McCree glanced around at his squad with a look of puzzlement that they all shared and said, "Could this maybe just be a goddamn normal-ass prison again?"

"I want a deal," said the Hog. He stood calmly, as if nothing strange had occurred at all. Of course, none present had occasion to see whether he was ever disturbed by the events of yester-moment on account of his mask.

"Are you in a position to be making deals?" Jack asked after a dazed moment. They'd all seen what had just happened with their very eyes, and if Jack was being honest, he'd seen much stranger. Besides, time was of the essence. This needed to be resolved now. "You're out of ammo, and there are three of us, two of you."

"I count four of us!" said the Rat. "I count for three!"

"Ignore him," said the Hog. "He gets rhetorical."

McCree opened his mouth as if to correct him, pointing his finger, but then thought better, and stopped.

"Look at that weapon," said Zarya. She asked, "Did you make that with things that were just lying around here?"

"Yeah."

"Jackie, I hate to admit it, but weapons are gonna be a mighty valuable thing to have."

"I'll forgive you both because you weren't there," Jack said, recalling the Middle East. "But these guys are Talon. We can't trust them."

"Are you forgetting somethin' else?" said the Rat to the Hog. "This guy's one of the tossers what threw us in here."

"Look," said McCree. "None of us have got much reason to trust one another, other than the fact bein' that we are in a deathbox operated by a crazy woman that wants to murder all of us."
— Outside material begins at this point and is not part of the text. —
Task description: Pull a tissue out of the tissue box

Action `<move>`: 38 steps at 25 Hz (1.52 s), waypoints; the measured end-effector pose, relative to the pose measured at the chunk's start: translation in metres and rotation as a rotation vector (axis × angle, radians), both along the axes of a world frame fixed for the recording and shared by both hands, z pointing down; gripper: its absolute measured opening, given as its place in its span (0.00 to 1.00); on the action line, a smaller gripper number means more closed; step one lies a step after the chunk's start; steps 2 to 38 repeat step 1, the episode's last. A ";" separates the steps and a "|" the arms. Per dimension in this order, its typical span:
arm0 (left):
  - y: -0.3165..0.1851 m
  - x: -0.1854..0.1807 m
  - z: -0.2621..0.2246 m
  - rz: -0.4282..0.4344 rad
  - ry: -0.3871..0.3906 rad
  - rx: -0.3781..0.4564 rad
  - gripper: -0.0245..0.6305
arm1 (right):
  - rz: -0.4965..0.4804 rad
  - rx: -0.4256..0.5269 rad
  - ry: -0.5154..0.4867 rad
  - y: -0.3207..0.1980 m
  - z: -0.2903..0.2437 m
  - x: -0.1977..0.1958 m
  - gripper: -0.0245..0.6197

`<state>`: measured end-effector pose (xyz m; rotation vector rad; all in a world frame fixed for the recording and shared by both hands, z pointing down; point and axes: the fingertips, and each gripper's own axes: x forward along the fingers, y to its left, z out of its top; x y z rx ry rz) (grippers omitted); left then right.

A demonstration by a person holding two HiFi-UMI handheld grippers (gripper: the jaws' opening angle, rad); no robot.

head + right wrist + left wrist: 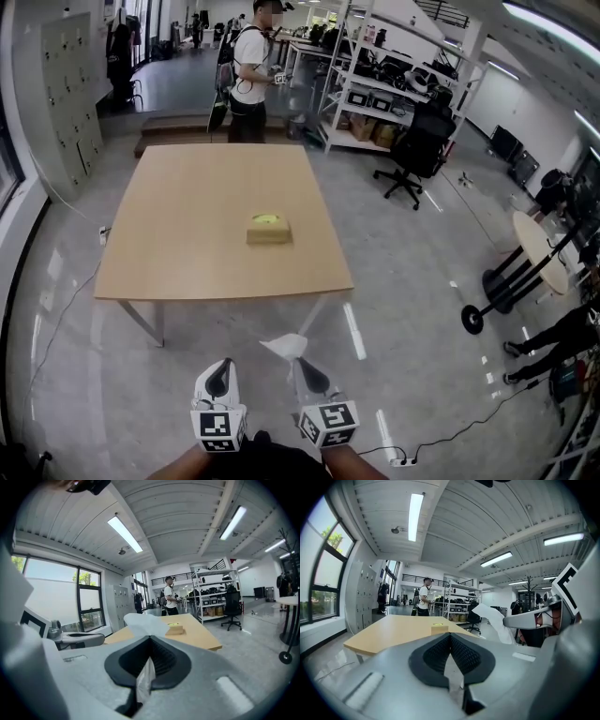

"Not all of us," said the Rat, "just her. Killin' her is my ticket out of here."

"You really think that?" said Zarya. "You do not know. She might just kill all of us either way. She is angry, not rational. She is torturing us. Toying with us. That is the only reason we are not all dead."

Torturing you, Jack thought. For what you Katya did. For what we did.

"Gotta kill Sombra," said the Hog. "Only way out."

The Rat chewed his lip. Even he had to know that fighting the whole facility alone was a fool's errand. He may be a fool, but he didn't want to die. "Fine. Fine. If this ninny wants to work with you lot, there's not much I can do about it, is there?"